▶ _Exercise brief_:
Among the records that follow, find the line with "Each instance of the warning" and the line with "Each instance of the black". Set down those lines and all lines between them exactly, without adding anything.

▶ _Material supplied_:
==========

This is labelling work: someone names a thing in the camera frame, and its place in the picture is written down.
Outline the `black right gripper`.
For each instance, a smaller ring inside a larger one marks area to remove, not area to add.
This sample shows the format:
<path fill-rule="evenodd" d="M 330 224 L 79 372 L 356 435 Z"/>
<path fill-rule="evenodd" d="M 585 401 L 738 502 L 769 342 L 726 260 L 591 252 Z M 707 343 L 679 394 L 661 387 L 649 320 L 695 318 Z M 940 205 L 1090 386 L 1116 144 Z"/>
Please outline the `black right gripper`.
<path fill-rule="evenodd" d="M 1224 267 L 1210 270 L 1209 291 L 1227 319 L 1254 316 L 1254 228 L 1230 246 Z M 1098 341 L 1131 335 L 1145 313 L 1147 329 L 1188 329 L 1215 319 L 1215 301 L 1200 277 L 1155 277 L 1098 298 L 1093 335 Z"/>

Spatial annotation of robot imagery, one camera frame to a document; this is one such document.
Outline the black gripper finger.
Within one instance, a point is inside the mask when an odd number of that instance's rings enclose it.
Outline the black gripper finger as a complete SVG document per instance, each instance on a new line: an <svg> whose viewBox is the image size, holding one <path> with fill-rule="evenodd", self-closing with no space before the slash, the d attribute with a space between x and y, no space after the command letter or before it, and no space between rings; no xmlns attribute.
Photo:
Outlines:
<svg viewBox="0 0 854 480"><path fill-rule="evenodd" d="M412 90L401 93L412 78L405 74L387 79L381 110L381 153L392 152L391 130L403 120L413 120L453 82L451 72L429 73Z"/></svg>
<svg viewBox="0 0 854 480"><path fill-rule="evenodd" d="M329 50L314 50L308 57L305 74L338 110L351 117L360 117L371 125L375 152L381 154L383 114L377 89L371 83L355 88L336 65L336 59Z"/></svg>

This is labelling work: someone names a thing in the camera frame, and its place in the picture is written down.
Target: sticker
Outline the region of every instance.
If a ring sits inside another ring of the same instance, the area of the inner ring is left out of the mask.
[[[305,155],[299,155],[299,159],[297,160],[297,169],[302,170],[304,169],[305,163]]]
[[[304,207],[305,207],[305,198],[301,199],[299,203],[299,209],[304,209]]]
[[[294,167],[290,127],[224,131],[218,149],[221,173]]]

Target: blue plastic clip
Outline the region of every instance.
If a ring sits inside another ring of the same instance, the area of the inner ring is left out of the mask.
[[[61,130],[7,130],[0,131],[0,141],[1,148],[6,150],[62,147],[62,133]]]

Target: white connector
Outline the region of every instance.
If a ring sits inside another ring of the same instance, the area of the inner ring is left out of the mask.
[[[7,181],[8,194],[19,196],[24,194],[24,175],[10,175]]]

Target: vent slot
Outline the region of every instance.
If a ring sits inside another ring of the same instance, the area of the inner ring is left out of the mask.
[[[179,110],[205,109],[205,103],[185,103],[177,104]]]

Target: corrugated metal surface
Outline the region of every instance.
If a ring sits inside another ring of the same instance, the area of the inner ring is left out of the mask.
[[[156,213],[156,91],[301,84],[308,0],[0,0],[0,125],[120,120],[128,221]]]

==========

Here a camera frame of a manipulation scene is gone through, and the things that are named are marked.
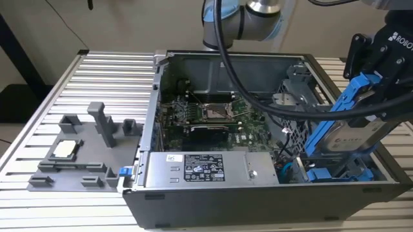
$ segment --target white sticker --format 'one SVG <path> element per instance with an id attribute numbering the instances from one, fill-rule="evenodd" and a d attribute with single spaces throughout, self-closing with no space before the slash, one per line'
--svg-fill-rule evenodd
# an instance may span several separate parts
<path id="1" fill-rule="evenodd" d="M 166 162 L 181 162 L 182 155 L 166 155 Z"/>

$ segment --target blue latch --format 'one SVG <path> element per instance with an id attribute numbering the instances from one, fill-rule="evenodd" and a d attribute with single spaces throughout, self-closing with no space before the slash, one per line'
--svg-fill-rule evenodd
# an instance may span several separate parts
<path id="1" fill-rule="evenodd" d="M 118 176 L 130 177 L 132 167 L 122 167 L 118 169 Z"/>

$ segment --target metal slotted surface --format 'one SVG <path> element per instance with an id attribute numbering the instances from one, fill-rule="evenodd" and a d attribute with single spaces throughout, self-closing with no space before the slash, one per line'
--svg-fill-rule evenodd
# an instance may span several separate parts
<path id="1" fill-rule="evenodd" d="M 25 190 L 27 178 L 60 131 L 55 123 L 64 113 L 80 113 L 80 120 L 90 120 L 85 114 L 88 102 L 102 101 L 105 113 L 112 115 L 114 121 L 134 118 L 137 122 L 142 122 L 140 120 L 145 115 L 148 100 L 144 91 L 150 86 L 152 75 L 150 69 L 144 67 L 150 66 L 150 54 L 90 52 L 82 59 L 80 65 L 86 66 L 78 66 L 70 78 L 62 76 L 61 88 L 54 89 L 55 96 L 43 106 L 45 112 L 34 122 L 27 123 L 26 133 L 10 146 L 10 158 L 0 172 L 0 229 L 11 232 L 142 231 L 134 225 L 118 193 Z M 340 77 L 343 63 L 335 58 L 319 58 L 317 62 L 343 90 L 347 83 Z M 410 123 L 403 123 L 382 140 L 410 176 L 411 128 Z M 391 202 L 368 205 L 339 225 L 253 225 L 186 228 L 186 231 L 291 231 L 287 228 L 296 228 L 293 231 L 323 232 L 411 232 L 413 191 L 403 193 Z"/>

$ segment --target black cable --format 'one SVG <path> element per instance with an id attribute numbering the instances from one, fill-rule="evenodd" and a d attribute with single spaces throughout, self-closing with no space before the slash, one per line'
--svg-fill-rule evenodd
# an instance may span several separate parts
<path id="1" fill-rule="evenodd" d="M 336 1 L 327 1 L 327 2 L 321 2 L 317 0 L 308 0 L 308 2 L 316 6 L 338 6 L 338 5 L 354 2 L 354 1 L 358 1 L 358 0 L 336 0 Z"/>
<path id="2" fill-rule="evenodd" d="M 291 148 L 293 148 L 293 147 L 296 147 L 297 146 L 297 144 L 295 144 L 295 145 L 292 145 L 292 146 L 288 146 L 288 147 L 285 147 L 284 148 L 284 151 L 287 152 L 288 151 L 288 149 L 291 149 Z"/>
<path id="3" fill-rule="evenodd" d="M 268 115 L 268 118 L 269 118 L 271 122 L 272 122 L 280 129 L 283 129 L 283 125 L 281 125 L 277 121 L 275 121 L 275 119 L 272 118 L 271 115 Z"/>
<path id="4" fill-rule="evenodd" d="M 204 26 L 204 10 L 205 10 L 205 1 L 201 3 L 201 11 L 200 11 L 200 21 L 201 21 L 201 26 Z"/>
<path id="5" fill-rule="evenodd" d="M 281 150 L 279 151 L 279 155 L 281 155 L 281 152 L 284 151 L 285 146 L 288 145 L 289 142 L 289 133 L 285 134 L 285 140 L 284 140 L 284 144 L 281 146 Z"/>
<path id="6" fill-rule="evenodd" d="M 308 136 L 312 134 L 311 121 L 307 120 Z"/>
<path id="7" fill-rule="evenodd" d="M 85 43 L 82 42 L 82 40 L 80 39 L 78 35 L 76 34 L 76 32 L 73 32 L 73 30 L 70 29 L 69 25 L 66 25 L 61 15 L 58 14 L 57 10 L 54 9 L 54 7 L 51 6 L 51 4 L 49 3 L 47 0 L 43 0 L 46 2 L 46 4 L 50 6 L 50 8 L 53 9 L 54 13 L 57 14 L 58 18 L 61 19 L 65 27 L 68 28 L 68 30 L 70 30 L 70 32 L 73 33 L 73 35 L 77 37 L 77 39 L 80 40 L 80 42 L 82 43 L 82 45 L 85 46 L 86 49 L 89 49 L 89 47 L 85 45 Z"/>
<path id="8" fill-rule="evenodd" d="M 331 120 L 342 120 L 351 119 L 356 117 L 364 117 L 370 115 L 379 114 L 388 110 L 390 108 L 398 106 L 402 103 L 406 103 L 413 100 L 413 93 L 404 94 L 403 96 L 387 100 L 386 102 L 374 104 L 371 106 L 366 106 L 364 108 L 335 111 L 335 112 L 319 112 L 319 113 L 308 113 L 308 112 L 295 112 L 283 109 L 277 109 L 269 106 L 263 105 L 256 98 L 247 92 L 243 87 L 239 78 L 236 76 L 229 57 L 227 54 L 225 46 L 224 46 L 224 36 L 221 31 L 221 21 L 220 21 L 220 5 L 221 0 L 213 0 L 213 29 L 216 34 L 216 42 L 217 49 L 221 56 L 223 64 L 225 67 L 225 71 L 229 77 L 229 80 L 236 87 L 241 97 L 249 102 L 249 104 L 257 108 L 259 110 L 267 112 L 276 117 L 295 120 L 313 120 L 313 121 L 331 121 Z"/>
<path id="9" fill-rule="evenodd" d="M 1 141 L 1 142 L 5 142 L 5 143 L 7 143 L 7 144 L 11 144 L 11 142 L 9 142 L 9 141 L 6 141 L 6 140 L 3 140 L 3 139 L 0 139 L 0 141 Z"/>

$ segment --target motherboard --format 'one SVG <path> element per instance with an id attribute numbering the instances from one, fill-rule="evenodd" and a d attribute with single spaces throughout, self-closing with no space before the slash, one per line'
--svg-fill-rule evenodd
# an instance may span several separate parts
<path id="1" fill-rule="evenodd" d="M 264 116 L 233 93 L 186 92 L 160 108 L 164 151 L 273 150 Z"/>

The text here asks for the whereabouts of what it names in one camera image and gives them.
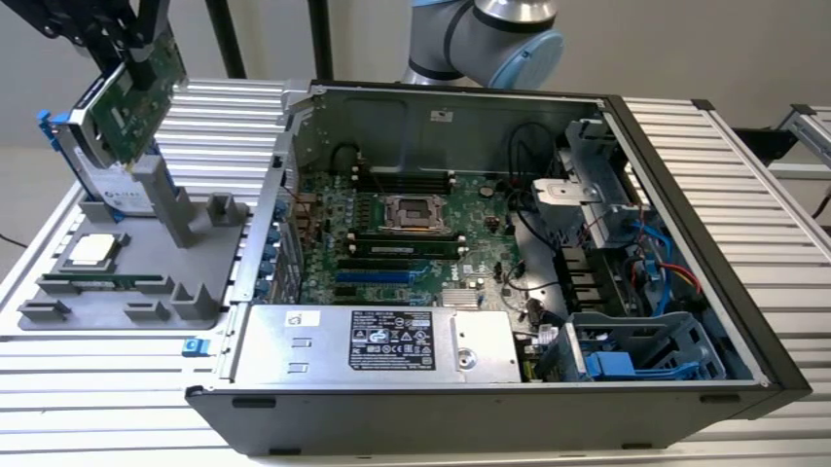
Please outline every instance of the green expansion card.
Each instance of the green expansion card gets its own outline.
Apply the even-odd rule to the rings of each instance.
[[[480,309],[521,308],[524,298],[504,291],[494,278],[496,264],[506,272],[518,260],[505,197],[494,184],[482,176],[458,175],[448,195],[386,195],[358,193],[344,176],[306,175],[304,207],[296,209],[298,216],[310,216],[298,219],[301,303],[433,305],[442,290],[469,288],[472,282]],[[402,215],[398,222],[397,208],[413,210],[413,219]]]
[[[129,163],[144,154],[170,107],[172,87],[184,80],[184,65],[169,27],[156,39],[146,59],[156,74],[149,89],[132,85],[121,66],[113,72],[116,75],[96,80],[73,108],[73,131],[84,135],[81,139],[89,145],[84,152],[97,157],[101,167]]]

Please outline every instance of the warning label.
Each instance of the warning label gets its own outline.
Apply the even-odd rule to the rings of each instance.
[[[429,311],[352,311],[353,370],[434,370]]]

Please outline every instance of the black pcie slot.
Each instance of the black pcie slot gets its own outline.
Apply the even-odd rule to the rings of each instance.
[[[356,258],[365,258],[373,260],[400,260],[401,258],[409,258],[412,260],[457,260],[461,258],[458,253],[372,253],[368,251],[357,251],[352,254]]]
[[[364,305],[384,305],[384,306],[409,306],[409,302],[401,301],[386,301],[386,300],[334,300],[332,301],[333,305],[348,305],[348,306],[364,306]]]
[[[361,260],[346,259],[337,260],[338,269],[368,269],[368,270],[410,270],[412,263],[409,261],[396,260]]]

==========

▶ _Answer box_:
Each instance of the warning label gets its own outline.
Apply the even-odd rule to the rings of each instance.
[[[429,311],[352,311],[353,370],[434,370]]]

Please outline every instance of the black pcie slot.
Each instance of the black pcie slot gets its own outline.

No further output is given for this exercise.